Understanding Confidence Interval

Imagine you want to estimate the average height of all the adults. It’s very impractical to measure average height of all adults. So you take a sample of 100 adults and measure their average height to be 5’7 inches. Now you know that this is just a estimate and if you took another sample, you might get different average. So how can you express the uncertainty around your estimate?

Confidence Intervals

A confidence interval is a range of values, derived from the sample data, that is likely to contain the true value of an unknown population parameter. For example you can say you are 95% confident that the average height of all adults is between 5’5 and 5’9 inches.
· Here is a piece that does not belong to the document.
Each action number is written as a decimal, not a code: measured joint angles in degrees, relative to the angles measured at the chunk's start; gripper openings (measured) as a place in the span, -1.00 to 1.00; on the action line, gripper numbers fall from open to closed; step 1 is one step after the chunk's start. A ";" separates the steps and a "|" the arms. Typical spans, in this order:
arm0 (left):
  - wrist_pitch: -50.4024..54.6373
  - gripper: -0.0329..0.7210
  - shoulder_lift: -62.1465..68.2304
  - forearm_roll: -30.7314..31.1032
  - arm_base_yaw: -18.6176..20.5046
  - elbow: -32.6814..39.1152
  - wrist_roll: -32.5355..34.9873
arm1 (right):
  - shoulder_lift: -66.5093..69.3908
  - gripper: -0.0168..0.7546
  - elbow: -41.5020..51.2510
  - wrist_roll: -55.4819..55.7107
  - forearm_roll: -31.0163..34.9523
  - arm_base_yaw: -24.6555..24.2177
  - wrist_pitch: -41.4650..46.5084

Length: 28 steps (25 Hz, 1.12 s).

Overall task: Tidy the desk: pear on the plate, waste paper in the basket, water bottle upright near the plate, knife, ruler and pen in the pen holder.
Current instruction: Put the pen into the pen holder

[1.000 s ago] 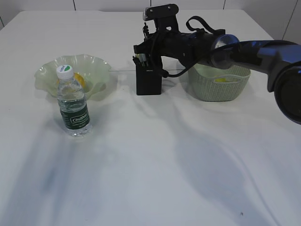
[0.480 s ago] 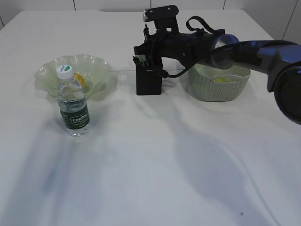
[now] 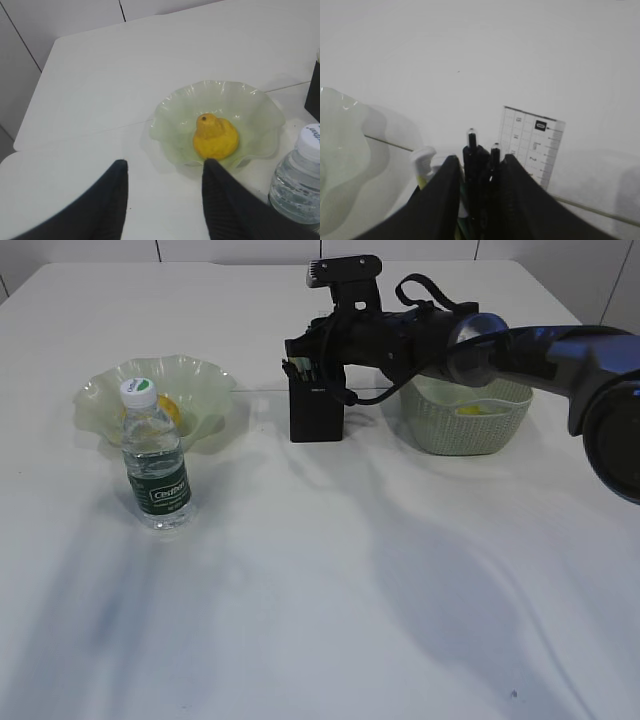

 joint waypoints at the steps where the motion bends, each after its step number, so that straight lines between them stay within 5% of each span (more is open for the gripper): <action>1: 0.00 -0.01 0.00 0.00 0.00 0.00 0.00 | 0.00 -0.40 0.00 0.04 0.10 0.00 0.00; 28: -1.78 -0.01 0.00 0.23 0.00 0.00 0.00 | -4.55 -0.38 0.00 0.17 -1.11 0.04 3.73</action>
This is 95% confidence interval.

How to calculate

\[ \bar{x} \pm z\cdot \frac{s}{\sqrt{n}} \]

where \(\bar{x}\) = sample mean, \(s\) = sample standard deviation, \(z\) = confidence level value and \(n\) =sample size

import numpy as np
import matplotlib.pyplot as plt
from scipy.stats import norm

# Example data
data = np.random.normal(loc=5.8, scale=0.5, size=100) 

# Calculate mean and standard deviation of the sample
mean_value = np.mean(data)
std_dev = np.std(data)

# Calculate the standard error of the mean (SEM)
sem = std_dev / np.sqrt(len(data))

# Calculate the margin of error for a 95% confidence interval
margin_of_error = norm.ppf(0.975) * sem

# Calculate the confidence interval
confidence_interval = (mean_value - margin_of_error, mean_value + margin_of_error)

# Plotting the data
plt.hist(data, bins=20, alpha=0.7, color='#39729E', edgecolor='black', label='Sample Data')
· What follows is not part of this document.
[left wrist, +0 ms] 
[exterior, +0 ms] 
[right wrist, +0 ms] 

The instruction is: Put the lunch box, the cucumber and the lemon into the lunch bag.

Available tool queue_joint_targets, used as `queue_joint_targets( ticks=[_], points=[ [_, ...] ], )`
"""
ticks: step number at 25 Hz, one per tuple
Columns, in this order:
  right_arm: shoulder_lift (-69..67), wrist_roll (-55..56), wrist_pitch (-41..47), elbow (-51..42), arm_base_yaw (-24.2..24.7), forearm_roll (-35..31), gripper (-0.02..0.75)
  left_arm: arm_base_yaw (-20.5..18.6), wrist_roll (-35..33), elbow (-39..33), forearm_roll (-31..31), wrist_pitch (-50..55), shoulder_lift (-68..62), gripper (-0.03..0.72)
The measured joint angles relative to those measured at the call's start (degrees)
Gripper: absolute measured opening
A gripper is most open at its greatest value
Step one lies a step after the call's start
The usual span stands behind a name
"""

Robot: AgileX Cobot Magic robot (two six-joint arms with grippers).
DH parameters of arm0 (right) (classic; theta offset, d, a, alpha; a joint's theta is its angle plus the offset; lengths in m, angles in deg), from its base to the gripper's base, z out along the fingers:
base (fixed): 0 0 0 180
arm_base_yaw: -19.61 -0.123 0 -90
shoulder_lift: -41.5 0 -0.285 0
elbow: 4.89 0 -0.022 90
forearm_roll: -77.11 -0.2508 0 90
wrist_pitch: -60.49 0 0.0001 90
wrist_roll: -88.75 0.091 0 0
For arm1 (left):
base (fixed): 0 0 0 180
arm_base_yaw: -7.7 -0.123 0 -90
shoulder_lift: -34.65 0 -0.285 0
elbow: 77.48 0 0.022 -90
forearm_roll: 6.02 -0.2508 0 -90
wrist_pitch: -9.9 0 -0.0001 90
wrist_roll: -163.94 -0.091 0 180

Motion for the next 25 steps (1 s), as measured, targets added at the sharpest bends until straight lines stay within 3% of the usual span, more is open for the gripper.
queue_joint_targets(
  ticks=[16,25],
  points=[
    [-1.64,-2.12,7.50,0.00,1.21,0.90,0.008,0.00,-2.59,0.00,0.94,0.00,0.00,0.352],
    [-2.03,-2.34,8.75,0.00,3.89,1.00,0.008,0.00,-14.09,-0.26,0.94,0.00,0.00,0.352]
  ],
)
# Plotting the confidence interval
plt.axvline(x=confidence_interval[0], color='grey', linestyle='--', label='95% Confidence Interval')
plt.axvline(x=confidence_interval[1], color='grey', linestyle='--')

# Adding labels and title
plt.xlabel('Height')
plt.ylabel('Frequency')
plt.title('95% Confidence Interval for Adult Height')

# Adding legend
plt.legend()

# Show the plot
plt.show()

Interpretation

Saying “I am 95% confident that the average height is between 5’5 and 5’9 inches” doesn’t mean that there is 95% chance that the true average falls in this range. Instead it means that if you were to take many samples and compute a 95% confidence interval for each one, about 95% of these intervals would contain the true average height.

Choosing CI

In order to choose confidence interval you should look into consequences of being wrong, if consequences are severe you might choose 99% CI else 95% is very common.

Higher CI level results in wider intervals and vice versa. So there is always a trade off between precision and confidence.

Limitations

CI assumes that your data is normally distributed but which may not always be the case.